[WHAT YOU WILL DO]
In the entries below, the word "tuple" appears on some lines. Copy each of those lines.

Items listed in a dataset
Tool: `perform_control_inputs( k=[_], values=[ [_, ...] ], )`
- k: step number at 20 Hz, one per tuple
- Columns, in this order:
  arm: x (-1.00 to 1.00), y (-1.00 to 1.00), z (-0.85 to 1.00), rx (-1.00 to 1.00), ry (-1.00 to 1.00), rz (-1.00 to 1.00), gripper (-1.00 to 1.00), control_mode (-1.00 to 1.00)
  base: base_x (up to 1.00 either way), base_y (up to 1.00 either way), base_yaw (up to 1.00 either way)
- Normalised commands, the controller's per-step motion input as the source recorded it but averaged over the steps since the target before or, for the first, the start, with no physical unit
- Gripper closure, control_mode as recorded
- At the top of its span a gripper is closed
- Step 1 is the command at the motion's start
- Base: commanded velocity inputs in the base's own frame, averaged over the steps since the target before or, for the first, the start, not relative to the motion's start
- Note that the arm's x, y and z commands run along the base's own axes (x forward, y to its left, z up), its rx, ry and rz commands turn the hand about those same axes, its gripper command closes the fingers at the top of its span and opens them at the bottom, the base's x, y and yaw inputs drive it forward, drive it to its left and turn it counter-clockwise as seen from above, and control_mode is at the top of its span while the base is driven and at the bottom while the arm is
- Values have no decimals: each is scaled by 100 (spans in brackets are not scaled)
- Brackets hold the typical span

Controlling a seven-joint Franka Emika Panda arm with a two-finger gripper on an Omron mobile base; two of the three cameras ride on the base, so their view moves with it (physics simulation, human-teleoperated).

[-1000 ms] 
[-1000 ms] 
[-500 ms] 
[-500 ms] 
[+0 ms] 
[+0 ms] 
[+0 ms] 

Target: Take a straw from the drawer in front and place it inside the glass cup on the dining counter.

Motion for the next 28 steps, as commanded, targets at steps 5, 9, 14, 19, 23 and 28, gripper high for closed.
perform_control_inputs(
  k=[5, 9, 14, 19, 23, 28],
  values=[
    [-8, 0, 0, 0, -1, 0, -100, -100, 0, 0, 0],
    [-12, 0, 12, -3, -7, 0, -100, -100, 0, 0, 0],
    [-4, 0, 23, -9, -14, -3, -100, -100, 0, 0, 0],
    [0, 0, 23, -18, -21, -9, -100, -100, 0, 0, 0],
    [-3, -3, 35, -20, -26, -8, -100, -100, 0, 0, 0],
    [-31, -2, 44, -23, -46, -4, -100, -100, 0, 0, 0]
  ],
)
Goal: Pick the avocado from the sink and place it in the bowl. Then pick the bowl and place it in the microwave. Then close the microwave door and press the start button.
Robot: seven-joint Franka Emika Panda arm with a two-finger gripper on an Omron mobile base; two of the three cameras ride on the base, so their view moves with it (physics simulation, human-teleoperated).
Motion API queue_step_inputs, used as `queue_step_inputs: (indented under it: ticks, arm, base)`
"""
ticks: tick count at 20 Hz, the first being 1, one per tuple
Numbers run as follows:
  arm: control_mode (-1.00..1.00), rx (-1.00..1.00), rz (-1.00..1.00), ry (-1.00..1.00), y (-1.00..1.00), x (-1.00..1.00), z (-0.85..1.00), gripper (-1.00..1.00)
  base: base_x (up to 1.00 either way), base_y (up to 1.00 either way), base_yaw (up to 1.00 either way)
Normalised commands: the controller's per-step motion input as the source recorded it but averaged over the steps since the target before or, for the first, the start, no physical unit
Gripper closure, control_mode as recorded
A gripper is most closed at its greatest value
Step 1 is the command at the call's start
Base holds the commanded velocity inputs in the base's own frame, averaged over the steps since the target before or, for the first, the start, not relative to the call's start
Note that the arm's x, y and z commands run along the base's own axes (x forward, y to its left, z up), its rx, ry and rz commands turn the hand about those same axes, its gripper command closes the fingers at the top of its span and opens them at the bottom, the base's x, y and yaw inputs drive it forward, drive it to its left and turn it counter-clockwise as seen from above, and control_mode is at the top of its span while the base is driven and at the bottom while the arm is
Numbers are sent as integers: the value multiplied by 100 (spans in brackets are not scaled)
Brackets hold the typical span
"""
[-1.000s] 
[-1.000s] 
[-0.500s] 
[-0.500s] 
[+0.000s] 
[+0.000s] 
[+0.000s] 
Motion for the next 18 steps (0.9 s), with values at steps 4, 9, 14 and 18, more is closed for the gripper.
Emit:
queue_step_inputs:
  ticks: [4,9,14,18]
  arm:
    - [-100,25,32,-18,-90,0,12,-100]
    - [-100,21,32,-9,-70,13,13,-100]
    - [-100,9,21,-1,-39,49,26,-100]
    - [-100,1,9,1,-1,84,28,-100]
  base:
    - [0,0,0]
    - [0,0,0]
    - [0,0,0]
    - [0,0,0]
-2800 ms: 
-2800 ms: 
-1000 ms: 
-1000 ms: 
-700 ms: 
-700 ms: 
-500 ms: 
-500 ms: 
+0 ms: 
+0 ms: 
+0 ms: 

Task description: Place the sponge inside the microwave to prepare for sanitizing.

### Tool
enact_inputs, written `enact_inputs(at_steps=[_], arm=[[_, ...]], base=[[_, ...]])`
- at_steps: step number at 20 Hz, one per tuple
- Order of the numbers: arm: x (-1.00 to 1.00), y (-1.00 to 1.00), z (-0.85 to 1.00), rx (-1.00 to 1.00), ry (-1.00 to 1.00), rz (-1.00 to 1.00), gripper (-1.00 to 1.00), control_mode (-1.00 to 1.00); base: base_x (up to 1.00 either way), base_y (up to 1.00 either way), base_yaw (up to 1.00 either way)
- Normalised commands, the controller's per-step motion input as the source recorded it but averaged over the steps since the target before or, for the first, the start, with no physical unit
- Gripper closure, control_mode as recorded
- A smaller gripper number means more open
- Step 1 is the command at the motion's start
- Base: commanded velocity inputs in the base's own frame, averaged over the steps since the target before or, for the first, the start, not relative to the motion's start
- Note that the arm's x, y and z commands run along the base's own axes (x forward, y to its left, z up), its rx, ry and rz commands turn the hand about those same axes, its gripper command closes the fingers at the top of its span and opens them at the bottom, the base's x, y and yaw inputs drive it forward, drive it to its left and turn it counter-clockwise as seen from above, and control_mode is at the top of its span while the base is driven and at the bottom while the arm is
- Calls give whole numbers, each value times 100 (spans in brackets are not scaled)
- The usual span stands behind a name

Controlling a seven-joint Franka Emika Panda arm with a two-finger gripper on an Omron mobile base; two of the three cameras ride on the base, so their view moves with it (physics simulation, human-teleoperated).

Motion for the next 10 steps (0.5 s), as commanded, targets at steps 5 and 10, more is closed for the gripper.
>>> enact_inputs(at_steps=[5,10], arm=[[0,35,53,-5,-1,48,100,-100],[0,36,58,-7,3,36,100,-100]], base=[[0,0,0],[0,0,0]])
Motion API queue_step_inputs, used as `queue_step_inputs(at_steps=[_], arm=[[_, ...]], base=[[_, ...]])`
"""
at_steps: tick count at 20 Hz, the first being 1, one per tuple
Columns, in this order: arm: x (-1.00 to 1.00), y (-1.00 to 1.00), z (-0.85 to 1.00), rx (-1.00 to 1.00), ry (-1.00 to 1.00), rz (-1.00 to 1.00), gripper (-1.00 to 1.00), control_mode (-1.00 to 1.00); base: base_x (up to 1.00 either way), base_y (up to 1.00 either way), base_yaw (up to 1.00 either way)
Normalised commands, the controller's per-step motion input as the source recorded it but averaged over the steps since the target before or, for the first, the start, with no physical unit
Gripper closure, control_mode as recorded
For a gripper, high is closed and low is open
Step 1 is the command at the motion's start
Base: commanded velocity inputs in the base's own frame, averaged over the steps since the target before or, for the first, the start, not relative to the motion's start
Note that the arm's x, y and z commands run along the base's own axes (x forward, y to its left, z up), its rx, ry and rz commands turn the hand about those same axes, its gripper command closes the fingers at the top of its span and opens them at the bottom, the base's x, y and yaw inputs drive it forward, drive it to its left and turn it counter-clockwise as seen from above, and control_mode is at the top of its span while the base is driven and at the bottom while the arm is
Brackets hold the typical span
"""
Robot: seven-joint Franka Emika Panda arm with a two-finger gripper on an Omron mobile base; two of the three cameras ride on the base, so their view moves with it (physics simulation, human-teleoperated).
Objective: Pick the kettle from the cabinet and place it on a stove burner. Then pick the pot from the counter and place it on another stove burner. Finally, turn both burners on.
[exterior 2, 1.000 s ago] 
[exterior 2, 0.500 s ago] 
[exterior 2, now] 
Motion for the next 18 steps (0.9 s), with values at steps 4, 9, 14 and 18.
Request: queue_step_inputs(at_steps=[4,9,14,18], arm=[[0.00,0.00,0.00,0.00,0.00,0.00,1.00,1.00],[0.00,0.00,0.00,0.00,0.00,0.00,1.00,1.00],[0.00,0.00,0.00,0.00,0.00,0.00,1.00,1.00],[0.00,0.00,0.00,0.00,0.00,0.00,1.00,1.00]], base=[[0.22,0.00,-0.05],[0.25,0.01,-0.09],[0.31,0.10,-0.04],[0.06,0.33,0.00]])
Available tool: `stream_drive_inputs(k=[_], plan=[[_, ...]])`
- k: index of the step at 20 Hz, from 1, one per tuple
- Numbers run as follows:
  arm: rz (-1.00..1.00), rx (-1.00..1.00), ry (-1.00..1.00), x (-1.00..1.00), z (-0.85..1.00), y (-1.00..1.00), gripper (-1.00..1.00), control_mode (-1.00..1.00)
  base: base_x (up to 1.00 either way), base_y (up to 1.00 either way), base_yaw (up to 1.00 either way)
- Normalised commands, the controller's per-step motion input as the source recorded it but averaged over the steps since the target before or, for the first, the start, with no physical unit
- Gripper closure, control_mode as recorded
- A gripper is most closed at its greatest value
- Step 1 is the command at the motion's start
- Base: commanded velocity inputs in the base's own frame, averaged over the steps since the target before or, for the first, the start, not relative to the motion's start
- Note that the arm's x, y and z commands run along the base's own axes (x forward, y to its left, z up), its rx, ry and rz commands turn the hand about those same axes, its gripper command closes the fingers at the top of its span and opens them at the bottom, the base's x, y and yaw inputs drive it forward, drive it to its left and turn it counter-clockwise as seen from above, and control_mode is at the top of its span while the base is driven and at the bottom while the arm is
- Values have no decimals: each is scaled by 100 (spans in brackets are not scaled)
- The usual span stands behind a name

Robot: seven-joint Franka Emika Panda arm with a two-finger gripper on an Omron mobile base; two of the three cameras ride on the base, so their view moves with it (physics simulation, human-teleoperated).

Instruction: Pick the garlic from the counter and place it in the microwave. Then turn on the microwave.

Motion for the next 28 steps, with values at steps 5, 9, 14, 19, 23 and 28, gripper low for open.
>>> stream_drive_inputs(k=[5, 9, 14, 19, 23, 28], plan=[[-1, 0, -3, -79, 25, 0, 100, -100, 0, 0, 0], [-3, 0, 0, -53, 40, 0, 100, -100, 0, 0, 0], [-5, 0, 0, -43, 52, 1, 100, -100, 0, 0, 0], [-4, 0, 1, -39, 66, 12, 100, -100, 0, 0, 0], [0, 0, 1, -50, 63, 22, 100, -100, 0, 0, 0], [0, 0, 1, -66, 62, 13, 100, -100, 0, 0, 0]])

[SOLVED EXERCISE]
- k: step number at 20 Hz, one per tuple
ticks: tick count at 20 Hz, the first being 1, one per tuple
- at_steps: step number at 20 Hz, one per tuple
at_steps: tick count at 20 Hz, the first being 1, one per tuple
- k: index of the step at 20 Hz, from 1, one per tuple

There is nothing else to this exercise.